Revocatoria, atto anteriore al credito: serve il dolo specifico (Cass. civ. Sez. III n. 20264 del 19.07.2025)
Principi di diritto (Massima)
In tema di azione revocatoria avente ad oggetto un atto di disposizione anteriore al sorgere del credito, ai fini dell’integrazione dell’elemento soggettivo della dolosa preordinazione richiesta dall’art. 2901, comma 1, n. 1, cod. civ., non è sufficiente la mera consapevolezza, da parte del debitore, del pregiudizio che l’atto arreca alle ragioni dei creditori (c.d. dolo generico). È necessario che l’atto sia stato compiuto in funzione del sorgere dell’obbligazione, al fine di impedire o rendere più difficile l’azione esecutiva o comunque di pregiudicare il soddisfacimento del credito, attraverso una modificazione della consistenza o della composizione del proprio patrimonio (c.d. dolo specifico).

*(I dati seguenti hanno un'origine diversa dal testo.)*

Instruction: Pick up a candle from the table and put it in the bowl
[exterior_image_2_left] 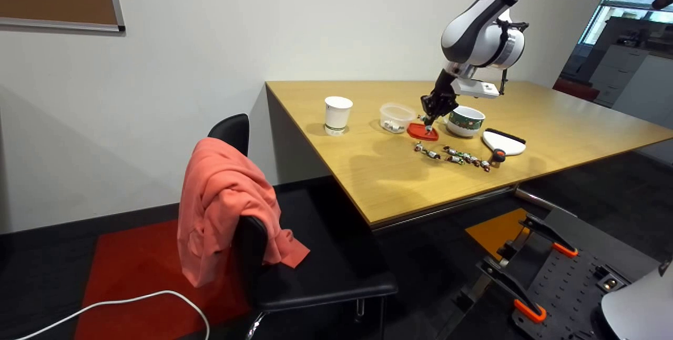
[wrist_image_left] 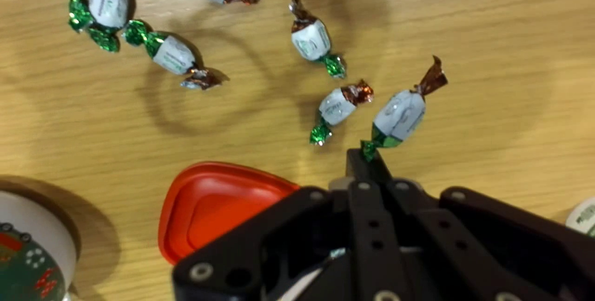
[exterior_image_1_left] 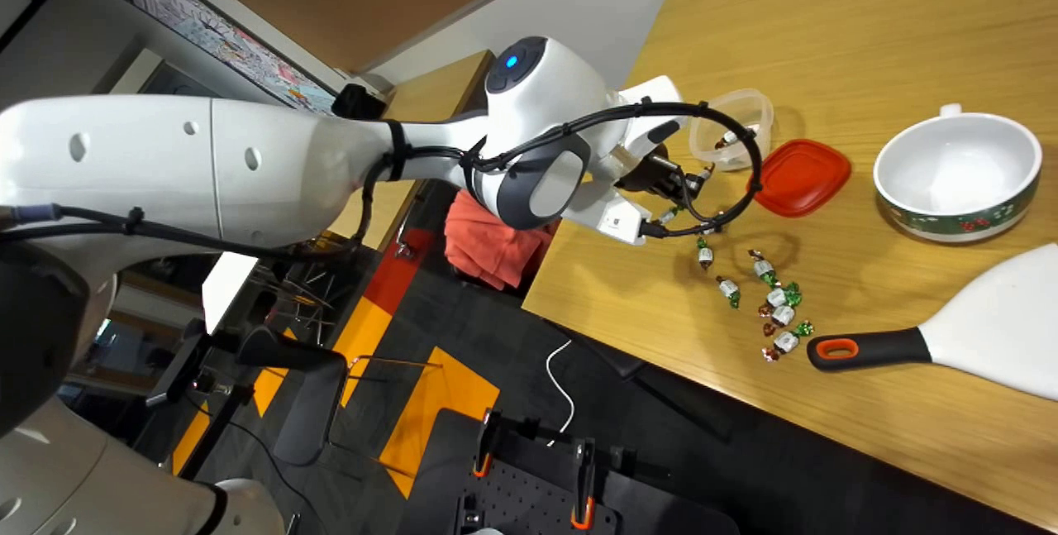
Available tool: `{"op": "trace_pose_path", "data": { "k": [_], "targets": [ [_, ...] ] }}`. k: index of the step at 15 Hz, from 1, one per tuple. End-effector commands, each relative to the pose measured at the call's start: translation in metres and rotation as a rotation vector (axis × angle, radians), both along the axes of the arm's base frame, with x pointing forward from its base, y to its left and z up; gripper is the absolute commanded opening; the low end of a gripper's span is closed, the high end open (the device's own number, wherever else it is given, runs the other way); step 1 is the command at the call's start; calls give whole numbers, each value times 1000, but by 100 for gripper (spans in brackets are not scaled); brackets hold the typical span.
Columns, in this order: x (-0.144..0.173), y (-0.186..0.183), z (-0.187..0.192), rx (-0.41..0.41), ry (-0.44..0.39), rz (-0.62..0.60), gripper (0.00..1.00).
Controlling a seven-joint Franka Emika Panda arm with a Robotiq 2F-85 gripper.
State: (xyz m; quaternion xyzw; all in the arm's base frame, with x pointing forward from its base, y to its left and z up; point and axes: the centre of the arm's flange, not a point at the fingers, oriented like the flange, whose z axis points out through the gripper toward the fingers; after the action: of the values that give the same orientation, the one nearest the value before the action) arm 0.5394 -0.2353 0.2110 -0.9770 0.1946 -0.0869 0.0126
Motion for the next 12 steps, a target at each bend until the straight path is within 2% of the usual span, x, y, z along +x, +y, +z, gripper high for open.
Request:
{"op": "trace_pose_path", "data": {
  "k": [1,6,12],
  "targets": [
    [15,0,22,33,-51,-145,0],
    [47,-14,36,61,-88,-314,0],
    [93,-38,58,55,-98,-389,0]
  ]
}}
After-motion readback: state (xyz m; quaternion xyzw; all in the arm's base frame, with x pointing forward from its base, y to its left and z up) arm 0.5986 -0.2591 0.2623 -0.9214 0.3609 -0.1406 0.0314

Trattandosi di atto a titolo oneroso, occorre inoltre che il terzo fosse a conoscenza dell’intento specificamente perseguito dal debitore rispetto al debito futuro.
Il Fatto
La società creditrice e i due fideiussori dei debitori agivano con l’azione revocatoria ex art. 2901 cod. civ. contro l’ex amministratore della società, il coniuge e la figlia di quest’ultimo, per colpire un atto di compravendita del 13 settembre 2012 nella parte in cui includeva una donazione indiretta dei genitori in favore della figlia. La società vantava un credito di euro 23.276,95, oltre interessi e spese, derivante da un lodo arbitrale del 16 marzo 2017; i fideiussori vantavano un credito per quanto versato e da versare in ragione delle fideiussioni prestate. Dopo il fallimento delle società creditrici, il giudizio proseguiva per le curatele.

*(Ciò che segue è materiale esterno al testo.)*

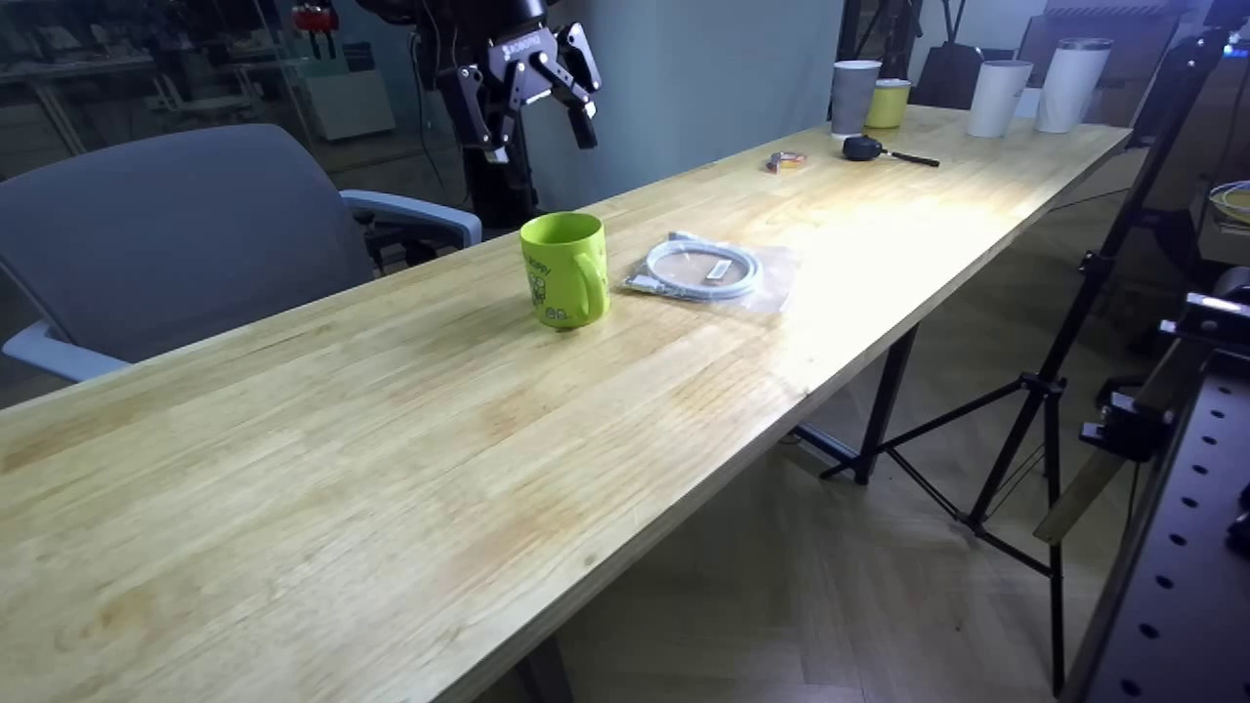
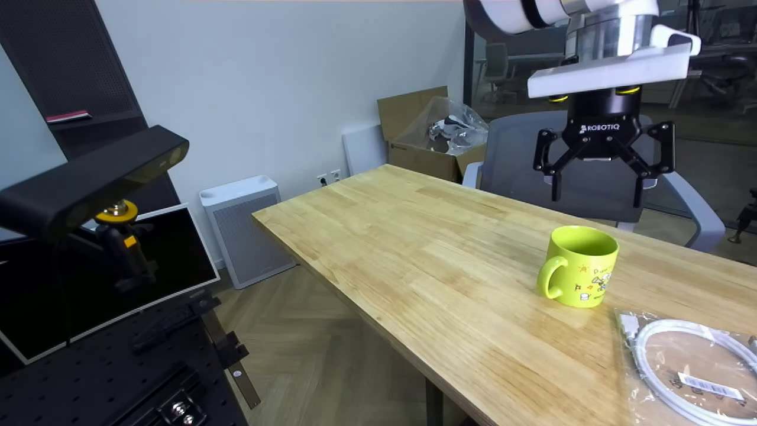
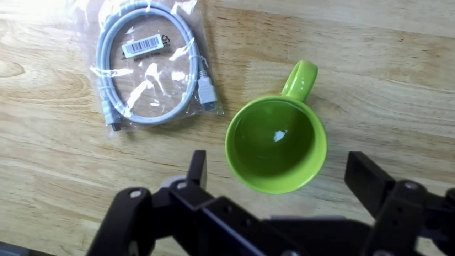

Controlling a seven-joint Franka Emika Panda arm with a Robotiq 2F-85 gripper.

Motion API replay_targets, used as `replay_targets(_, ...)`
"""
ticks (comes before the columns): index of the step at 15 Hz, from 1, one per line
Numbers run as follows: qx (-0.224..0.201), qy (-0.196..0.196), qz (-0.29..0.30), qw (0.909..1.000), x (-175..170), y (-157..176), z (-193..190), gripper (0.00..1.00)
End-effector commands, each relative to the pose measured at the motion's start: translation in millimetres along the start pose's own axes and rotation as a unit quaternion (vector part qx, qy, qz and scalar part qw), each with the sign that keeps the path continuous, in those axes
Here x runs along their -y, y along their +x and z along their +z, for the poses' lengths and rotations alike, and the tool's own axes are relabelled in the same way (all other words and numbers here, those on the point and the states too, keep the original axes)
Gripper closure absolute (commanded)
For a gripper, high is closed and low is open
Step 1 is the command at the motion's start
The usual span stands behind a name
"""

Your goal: Move the green cup to the left

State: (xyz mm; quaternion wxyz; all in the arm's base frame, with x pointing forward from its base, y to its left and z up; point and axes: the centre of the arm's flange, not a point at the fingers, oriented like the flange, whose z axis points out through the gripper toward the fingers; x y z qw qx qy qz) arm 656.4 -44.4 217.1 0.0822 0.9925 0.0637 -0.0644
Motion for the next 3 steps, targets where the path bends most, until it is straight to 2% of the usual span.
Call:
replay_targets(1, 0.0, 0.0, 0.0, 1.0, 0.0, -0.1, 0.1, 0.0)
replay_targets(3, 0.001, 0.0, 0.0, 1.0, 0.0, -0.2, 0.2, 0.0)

Il Tribunale di Catanzaro, con sentenza del 19 aprile 2021, accoglieva le domande. La Corte d’Appello di Catanzaro, con sentenza del 24 maggio 2023, rigettava invece la domanda revocatoria dei fallimenti, confermando l’accoglimento di quella dei fideiussori. Il Fallimento proponeva ricorso per cassazione con due motivi; il convenuto resisteva e spiegava ricorso incidentale con cinque motivi.

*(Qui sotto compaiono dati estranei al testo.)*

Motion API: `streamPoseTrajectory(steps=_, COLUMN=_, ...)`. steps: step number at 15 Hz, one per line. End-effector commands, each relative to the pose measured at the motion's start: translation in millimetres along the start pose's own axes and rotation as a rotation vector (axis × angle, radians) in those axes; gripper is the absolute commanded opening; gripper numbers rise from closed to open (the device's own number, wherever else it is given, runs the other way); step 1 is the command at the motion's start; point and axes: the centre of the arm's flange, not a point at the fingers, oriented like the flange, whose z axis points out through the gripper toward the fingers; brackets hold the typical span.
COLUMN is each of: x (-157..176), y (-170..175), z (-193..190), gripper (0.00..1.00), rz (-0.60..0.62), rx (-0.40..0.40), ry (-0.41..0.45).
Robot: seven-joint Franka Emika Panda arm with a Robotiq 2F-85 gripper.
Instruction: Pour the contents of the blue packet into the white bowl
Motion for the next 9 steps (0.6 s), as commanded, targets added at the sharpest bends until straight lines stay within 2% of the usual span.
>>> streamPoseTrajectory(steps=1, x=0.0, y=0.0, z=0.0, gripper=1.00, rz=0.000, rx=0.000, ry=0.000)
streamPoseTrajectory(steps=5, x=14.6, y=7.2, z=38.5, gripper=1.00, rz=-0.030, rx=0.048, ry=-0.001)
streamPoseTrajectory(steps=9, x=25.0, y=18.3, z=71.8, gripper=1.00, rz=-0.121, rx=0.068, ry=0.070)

La Motivazione della Corte
Sui primi due motivi del ricorso principale, esaminati congiuntamente perché connessi, la Corte riconosce che il giudice d’appello, esigendo il dolo specifico, abbia in effetti oltrepassato la linea del solo dolo generico. Tale linea era stata ribadita da Cass. sez. 3, ord. 27 febbraio 2023 n. 5812 e da Cass. sez. 3, ord. 4 settembre 2023 n. 25687, nel solco di Cass. sez. 3, 7 ottobre 2008 n. 24757, orientata verso una maggiore tutela del creditore.
Tuttavia, rileva la Corte, quella impostazione è stata nelle more disattesa dalle Sezioni Unite n. 1898 del 2025, secondo cui, nella fattispecie dell’art. 2901, comma 1, n. 1, cod. civ., l’espressione dolosa preordinazione designa il dolo specifico, di cui pertanto si esige la sussistenza. Non basta la consapevolezza del pregiudizio: occorre che l’atto sia stato compiuto in funzione del sorgere dell’obbligazione. I motivi sono quindi infondati nel merito, anche se la Corte condivide la premessa ermeneutica del ricorrente.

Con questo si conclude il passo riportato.